Indexes in RDBMS

An index in an RDBMS is a separate data structure that improves query performance by allowing the database to locate rows quickly without scanning the entire table.

Core idea:
Indexes speed up READ operations by trading extra storage and write overhead.

Why Indexes Are Needed

Without indexes:

Database performs full table scan
Every row is checked against the WHERE condition
Performance degrades as table size grows

With indexes:

Database uses an optimized lookup structure
Only required rows are accessed
Queries run much faster

How Indexes Work (High Level)

When an index is created:

Database creates a separate storage structure
Indexed column values are stored in sorted order
Each value points to the actual row location (ROWID)

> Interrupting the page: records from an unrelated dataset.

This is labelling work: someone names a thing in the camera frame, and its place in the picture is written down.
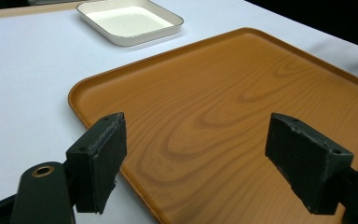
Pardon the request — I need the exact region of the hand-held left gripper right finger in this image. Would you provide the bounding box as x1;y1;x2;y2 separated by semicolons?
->
264;112;354;216

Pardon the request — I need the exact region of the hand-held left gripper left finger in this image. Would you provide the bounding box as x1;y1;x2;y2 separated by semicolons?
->
65;112;128;215

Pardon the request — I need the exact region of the wood-grain brown tray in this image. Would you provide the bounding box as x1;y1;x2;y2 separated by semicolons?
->
67;27;358;224

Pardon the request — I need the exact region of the white square dish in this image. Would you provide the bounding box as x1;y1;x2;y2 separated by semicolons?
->
76;0;185;48

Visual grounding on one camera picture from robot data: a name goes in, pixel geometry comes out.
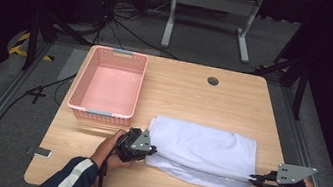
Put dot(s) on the grey metal desk frame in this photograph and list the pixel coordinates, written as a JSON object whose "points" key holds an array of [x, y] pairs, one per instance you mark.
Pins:
{"points": [[214, 1]]}

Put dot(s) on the person's left hand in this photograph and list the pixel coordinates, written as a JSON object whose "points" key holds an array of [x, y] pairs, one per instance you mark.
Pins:
{"points": [[108, 151]]}

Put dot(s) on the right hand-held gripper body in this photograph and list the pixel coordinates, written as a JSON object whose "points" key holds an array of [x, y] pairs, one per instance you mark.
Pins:
{"points": [[292, 182]]}

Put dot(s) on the grey floor tape patch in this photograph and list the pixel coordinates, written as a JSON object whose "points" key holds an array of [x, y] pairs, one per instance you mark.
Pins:
{"points": [[40, 152]]}

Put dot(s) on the yellow black hazard tape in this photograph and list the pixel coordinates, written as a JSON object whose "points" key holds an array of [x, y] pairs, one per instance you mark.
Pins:
{"points": [[17, 49]]}

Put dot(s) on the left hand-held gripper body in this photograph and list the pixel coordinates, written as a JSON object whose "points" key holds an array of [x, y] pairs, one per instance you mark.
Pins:
{"points": [[132, 145]]}

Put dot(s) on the pink plastic basket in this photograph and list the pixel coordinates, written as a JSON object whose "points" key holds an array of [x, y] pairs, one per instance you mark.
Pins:
{"points": [[111, 88]]}

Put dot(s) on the white patterned towel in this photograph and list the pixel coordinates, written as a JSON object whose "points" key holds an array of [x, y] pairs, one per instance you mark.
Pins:
{"points": [[202, 150]]}

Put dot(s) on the round grey table grommet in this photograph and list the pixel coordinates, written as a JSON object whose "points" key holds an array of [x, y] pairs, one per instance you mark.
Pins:
{"points": [[213, 81]]}

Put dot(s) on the black metal stand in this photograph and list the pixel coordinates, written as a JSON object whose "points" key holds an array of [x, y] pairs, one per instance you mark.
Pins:
{"points": [[300, 91], [32, 42]]}

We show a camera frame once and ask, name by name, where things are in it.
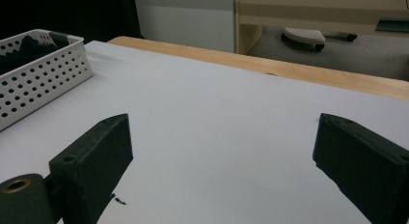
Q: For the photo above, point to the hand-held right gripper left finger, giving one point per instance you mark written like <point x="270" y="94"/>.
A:
<point x="91" y="159"/>

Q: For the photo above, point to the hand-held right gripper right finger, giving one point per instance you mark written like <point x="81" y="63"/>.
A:
<point x="363" y="166"/>

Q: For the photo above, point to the white perforated plastic basket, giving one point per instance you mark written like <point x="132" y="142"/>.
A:
<point x="41" y="82"/>

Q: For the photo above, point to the black knitted sweater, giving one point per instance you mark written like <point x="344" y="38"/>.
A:
<point x="19" y="55"/>

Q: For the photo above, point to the white table cover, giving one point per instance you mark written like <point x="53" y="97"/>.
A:
<point x="209" y="105"/>

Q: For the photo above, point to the office chair base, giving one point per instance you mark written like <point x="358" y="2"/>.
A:
<point x="304" y="37"/>

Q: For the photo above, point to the dark green box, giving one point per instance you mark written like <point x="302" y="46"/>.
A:
<point x="394" y="25"/>

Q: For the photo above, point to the black curtain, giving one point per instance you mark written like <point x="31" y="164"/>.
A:
<point x="64" y="11"/>

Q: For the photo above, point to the beige wooden desk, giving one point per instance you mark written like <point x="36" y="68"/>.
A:
<point x="305" y="8"/>

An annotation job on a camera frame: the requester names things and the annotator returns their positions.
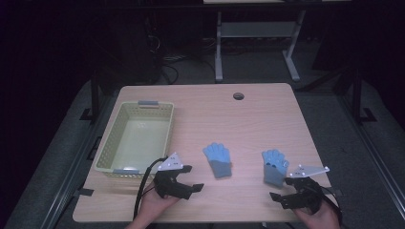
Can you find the blue grey knit glove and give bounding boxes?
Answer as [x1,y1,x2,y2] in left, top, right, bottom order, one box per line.
[202,142,233,179]

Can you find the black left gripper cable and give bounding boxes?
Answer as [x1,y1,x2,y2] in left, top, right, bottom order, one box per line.
[133,156,168,221]

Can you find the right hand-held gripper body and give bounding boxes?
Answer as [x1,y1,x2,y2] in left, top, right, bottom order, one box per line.
[288,164,330,215]

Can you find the metal floor rail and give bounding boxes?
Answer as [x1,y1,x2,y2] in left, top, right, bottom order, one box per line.
[337,94,405,220]
[39,94,120,229]

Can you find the black metal stand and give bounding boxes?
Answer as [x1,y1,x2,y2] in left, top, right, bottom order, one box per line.
[350,68,377,124]
[79,71,103,122]

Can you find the blue grey dotted glove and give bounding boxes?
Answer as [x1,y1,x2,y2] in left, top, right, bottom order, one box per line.
[261,149,290,188]

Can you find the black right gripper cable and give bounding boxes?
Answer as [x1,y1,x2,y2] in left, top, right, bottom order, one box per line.
[318,185,344,226]

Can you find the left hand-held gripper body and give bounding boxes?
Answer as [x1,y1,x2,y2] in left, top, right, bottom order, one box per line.
[153,152,192,200]

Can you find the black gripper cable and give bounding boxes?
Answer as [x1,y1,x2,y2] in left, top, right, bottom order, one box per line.
[318,185,344,226]
[133,156,168,221]

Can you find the floor cables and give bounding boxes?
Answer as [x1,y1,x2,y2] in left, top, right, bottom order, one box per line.
[147,34,218,85]

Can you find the white metal desk frame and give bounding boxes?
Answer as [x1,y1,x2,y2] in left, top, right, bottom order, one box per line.
[214,9,308,84]

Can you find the person's left hand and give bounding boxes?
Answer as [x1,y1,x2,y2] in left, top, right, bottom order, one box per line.
[137,190,181,223]

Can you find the cream plastic basket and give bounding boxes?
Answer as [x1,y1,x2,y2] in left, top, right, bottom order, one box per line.
[94,100,175,178]

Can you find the person's right hand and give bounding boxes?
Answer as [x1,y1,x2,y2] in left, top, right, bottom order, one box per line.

Most RDBMS use B-Tree indexes by default.

What Indexes Store

✔ Indexed column value(s)
✔ Pointer (ROWID) to table row

❌ Full row data
❌ Non-indexed columns

Important:
Index does NOT rearrange table rows.
Table data and index data are stored separately.

What Happens Without an Index

SELECT * FROM customer WHERE email = 'abc@gmail.com';

Without index:

DB scans every row
Applies condition row by row
Time complexity ≈ O(N)

This is called a Full Table Scan.

What Happens With an Index

CREATE INDEX idx_customer_email ON customer(email);

With index:

DB searches index B-Tree (log N)
Finds matching ROWID
Fetches only required row(s)
Time complexity ≈ O(log N)

Types of Indexes (Common)

1️⃣ B-Tree Index (Default)

Balanced tree structure
Supports:
- =
- <, >
- BETWEEN
- ORDER BY
Most commonly used

2️⃣ Hash Index

Uses hash function
Very fast for = queries
❌ Not suitable for range queries
Limited support in many RDBMS

3️⃣ Bitmap Index

Uses bitmaps
Good for low-cardinality columns
Common in data warehouses
❌ Not ideal for OLTP systems

Where Indexes Help Most

Indexes are useful on columns used in:

WHERE
JOIN
ORDER BY
GROUP BY

Typical examples:

Primary keys
Foreign keys
Email, account number, reference IDs

Indexes and Write Operations (Important Trade-off)

Indexes slow down:

INSERT
UPDATE
DELETE

Because:

Table data must be updated
Index structure must also be updated and rebalanced

Golden rule:
Indexes speed up reads but slow down writes.

When You SHOULD Create Indexes

✔ Large tables
✔ Frequently queried columns
✔ Columns used in joins
✔ High-selectivity columns (many unique values)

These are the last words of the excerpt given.